Description of the task -
Please restate word for word the lines of the entries below from the one with "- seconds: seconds" to the one with "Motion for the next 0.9", inclusive, and leave out every picture.

Data to examine START

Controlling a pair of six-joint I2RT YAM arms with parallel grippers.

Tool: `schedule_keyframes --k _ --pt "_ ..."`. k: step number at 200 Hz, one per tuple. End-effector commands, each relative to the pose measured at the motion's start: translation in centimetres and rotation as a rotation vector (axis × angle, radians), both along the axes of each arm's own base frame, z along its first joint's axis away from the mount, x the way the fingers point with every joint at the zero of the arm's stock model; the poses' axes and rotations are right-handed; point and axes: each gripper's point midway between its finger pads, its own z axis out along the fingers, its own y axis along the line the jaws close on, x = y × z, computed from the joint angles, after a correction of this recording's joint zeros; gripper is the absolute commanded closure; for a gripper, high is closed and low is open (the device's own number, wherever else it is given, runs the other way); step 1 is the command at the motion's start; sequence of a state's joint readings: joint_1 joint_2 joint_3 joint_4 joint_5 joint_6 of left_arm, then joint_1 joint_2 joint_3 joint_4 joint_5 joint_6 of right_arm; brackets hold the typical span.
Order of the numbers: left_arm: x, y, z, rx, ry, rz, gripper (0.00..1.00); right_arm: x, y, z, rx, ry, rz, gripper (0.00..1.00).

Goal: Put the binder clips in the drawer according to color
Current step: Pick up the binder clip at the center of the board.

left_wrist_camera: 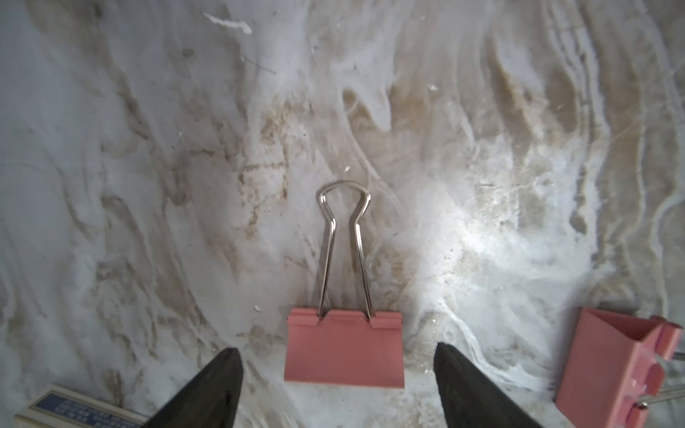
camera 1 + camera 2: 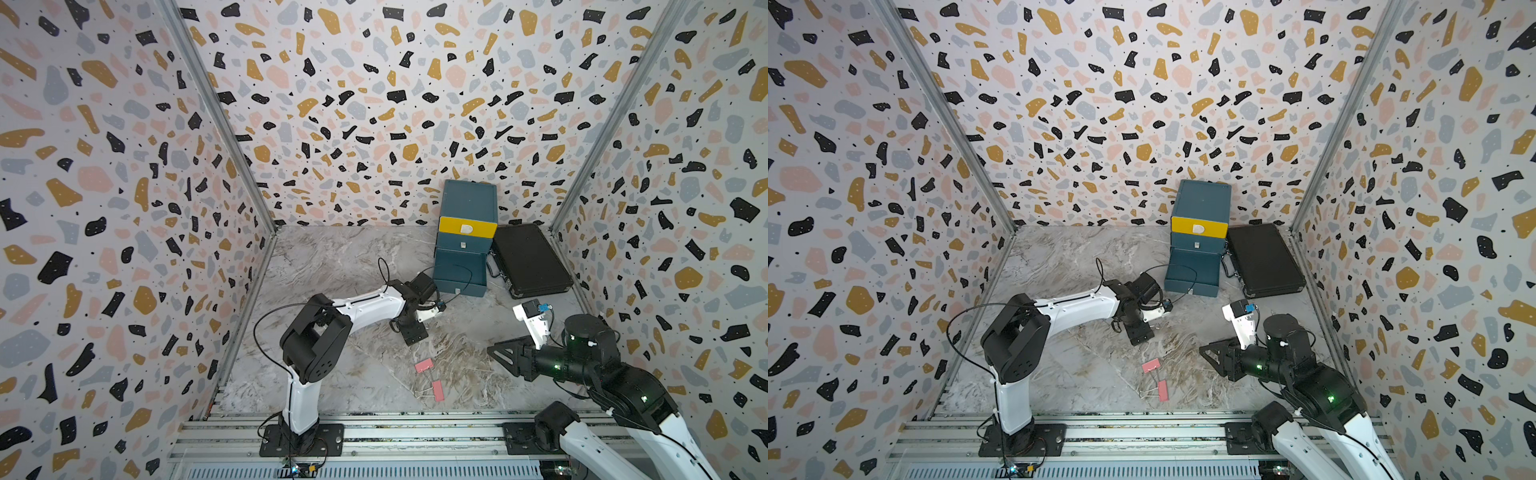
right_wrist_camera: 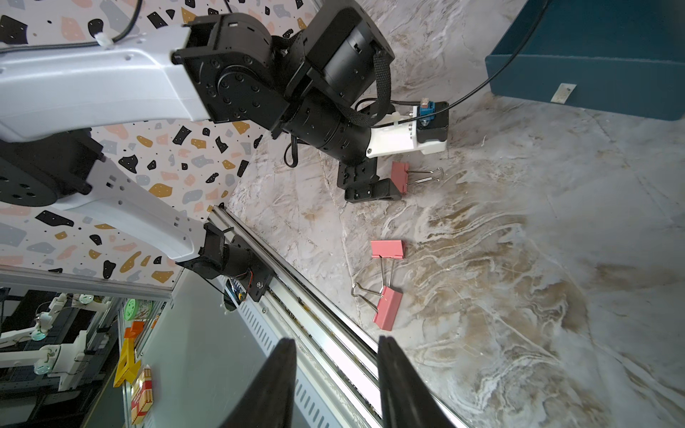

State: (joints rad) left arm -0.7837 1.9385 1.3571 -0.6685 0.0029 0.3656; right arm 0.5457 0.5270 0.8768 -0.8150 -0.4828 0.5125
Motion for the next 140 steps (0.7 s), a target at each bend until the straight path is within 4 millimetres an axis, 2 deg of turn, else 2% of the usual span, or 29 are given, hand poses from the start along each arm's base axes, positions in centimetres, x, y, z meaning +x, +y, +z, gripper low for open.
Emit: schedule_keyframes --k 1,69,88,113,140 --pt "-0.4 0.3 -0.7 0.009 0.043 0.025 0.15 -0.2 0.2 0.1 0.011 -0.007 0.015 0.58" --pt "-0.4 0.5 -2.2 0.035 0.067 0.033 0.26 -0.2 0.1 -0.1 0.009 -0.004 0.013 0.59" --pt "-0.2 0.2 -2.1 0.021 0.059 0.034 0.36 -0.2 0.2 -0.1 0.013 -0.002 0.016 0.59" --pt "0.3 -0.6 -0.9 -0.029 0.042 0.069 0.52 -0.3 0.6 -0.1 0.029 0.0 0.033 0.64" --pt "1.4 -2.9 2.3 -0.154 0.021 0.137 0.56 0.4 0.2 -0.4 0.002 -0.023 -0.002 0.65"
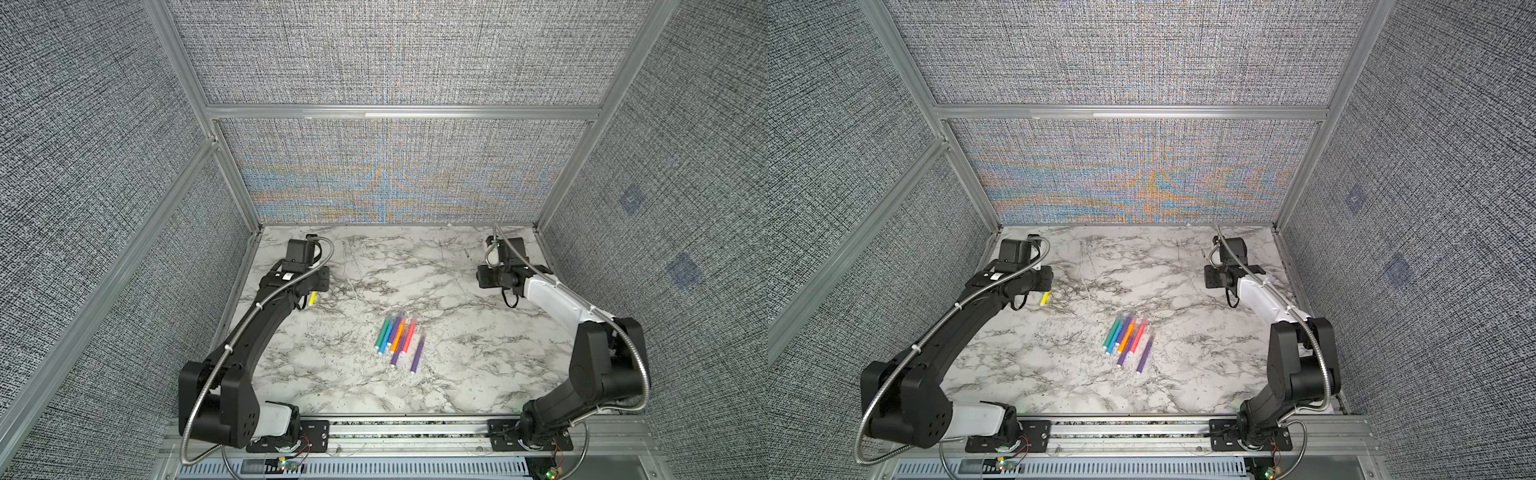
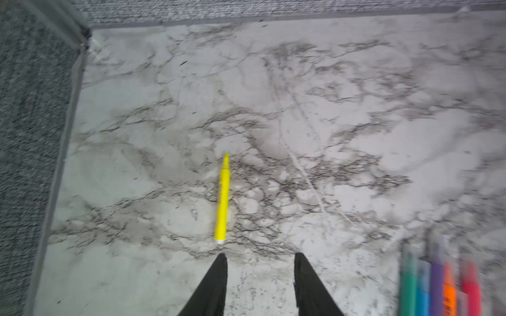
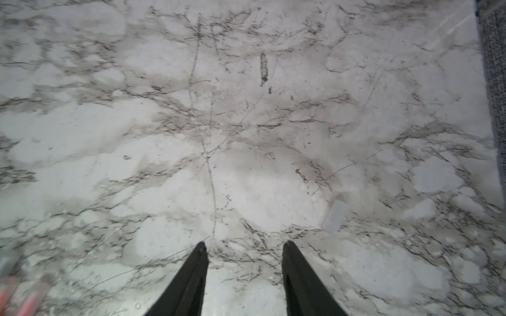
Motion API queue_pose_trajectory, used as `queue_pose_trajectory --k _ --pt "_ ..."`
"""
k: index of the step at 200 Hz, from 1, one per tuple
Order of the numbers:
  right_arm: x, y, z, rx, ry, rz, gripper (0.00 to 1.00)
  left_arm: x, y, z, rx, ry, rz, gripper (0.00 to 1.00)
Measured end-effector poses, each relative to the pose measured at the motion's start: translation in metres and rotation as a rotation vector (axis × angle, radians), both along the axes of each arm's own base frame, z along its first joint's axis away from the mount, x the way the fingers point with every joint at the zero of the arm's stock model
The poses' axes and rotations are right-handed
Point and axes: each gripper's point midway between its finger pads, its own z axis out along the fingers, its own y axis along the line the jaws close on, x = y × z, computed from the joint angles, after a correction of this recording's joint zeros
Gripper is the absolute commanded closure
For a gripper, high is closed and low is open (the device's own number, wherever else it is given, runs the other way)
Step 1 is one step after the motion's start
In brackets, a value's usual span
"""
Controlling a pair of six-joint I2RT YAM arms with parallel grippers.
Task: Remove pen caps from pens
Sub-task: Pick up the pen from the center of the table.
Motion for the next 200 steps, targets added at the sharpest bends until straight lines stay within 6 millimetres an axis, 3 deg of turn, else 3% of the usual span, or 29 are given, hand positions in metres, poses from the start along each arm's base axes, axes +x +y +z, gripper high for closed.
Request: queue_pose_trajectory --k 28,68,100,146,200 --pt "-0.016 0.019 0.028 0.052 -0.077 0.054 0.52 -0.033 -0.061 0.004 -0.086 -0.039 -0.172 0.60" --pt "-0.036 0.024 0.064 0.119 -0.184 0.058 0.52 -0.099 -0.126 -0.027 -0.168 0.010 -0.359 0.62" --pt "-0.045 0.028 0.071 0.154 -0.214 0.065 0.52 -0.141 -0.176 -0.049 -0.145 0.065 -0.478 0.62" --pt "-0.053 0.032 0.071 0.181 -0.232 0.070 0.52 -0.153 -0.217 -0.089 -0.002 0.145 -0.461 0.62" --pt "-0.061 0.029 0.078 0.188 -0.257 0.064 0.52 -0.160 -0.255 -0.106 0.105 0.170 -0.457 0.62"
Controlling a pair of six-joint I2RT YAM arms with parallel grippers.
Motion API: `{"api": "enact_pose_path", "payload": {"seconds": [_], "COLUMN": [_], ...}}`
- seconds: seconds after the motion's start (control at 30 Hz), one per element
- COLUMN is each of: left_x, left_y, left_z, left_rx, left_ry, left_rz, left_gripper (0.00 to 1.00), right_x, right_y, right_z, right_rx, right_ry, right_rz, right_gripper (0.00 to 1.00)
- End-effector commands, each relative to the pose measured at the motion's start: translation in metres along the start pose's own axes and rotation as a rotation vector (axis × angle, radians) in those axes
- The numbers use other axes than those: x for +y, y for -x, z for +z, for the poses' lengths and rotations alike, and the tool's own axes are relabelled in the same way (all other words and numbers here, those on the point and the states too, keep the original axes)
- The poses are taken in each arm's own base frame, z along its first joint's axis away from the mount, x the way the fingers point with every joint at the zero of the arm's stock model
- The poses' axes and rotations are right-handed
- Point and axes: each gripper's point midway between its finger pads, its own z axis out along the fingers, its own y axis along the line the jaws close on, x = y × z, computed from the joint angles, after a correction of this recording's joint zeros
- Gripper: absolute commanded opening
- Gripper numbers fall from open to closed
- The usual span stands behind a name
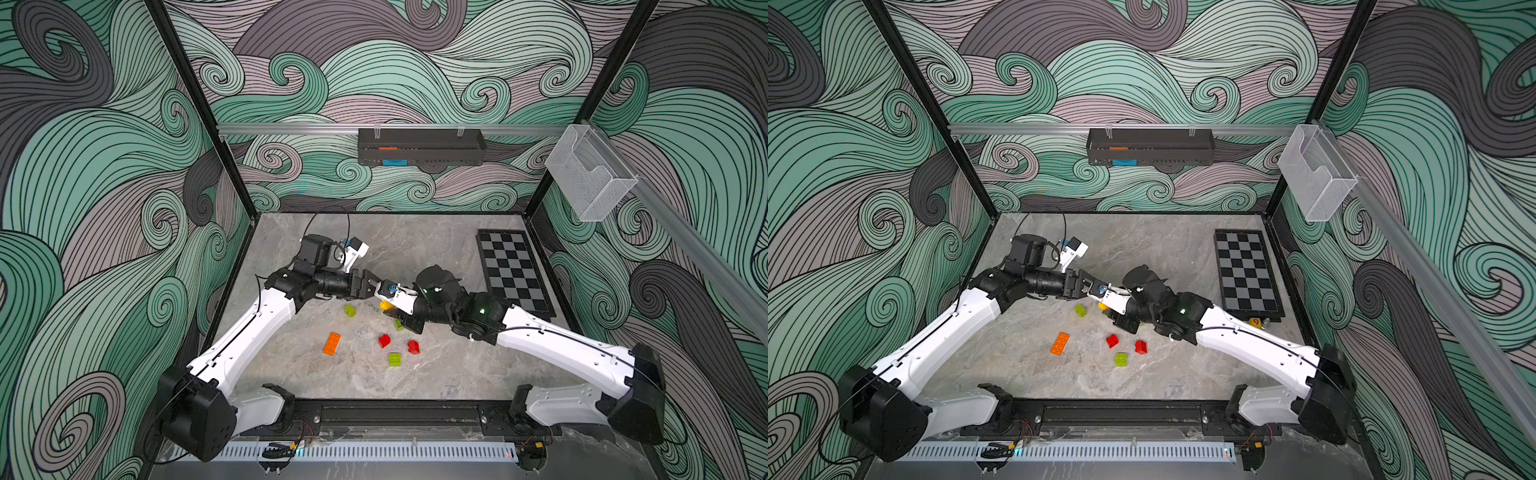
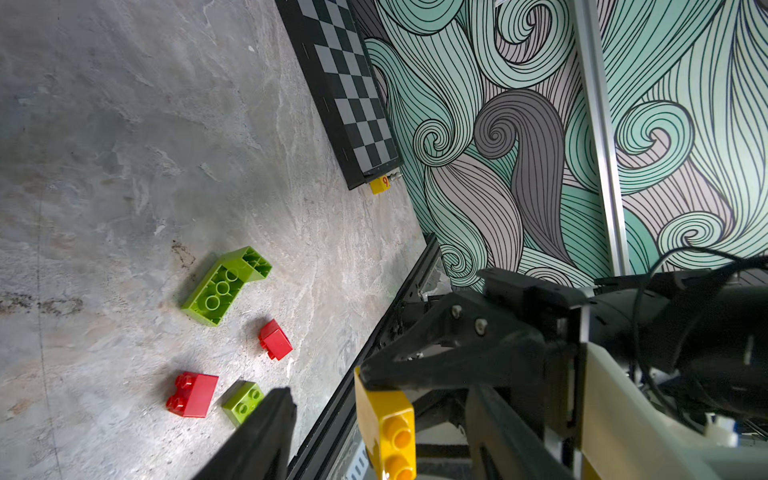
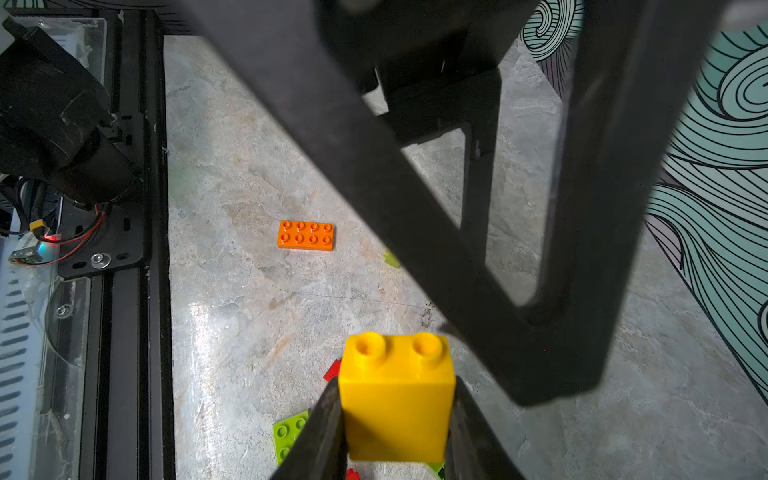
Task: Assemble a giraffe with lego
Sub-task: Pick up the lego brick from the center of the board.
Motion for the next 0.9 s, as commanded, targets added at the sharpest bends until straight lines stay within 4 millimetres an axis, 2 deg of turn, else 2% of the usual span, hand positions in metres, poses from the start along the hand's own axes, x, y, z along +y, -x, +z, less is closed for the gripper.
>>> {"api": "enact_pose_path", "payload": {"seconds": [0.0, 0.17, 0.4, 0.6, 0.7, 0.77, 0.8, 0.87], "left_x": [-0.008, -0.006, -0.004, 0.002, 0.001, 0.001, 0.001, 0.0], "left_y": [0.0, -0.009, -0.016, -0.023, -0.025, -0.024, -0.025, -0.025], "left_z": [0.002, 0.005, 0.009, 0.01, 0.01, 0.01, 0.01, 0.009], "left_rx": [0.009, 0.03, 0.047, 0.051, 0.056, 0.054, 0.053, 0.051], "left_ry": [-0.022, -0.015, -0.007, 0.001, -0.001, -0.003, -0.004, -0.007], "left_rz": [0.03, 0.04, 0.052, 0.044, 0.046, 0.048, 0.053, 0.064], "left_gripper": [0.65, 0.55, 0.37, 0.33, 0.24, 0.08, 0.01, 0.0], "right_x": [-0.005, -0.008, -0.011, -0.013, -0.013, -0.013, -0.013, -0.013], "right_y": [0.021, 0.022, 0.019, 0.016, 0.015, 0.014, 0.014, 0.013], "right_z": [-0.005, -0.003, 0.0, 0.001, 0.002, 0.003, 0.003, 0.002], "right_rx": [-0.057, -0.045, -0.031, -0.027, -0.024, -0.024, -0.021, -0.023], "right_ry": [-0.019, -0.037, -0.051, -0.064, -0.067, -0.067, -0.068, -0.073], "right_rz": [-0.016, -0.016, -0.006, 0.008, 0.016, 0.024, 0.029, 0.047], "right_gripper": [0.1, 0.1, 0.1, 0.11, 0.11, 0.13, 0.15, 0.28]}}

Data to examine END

Task response -
- seconds: seconds after the motion's start (control at 30 Hz), one per element
- COLUMN is each of: left_x, left_y, left_z, left_rx, left_ry, left_rz, left_gripper (0.00 to 1.00), right_x, right_y, right_z, right_rx, right_ry, right_rz, right_gripper (0.00 to 1.00)
- End-effector commands, each relative to the pose measured at the motion's start: translation in metres along the start pose's own axes and rotation as a rotation vector (axis × angle, radians) in those axes
- The numbers use other axes than those: x for +y, y for -x, z for +z, for the poses' lengths and rotations alike, and the tool's own axes are relabelled in the same way (all other words and numbers here, those on the point and the states too, keep the original axes)
- The poses are taken in each arm's own base frame, z along its first joint's axis away from the mount, x the way the fingers point with every joint at the zero of the arm's stock model
- The poses' axes and rotations are right-handed
- Point and axes: each gripper's point midway between its finger pads, its own z axis out along the fingers, its own y axis along the line the jaws close on, x = y × z, computed from the joint angles, after a correction of this recording's joint zeros
- Gripper: absolute commanded opening
- Gripper numbers fall from open to closed
- The usual span stands behind a name
Task: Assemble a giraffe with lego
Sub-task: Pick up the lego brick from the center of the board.
Motion for the next 0.9 s, as commanded, targets added at the sharpest bends until straight lines stay within 4 millimetres an axis, 2 deg of turn, else 2% of the usual span, hand positions in metres, poses from the start along the hand's own axes, x, y, z along +y, -x, +z, less is closed for the gripper.

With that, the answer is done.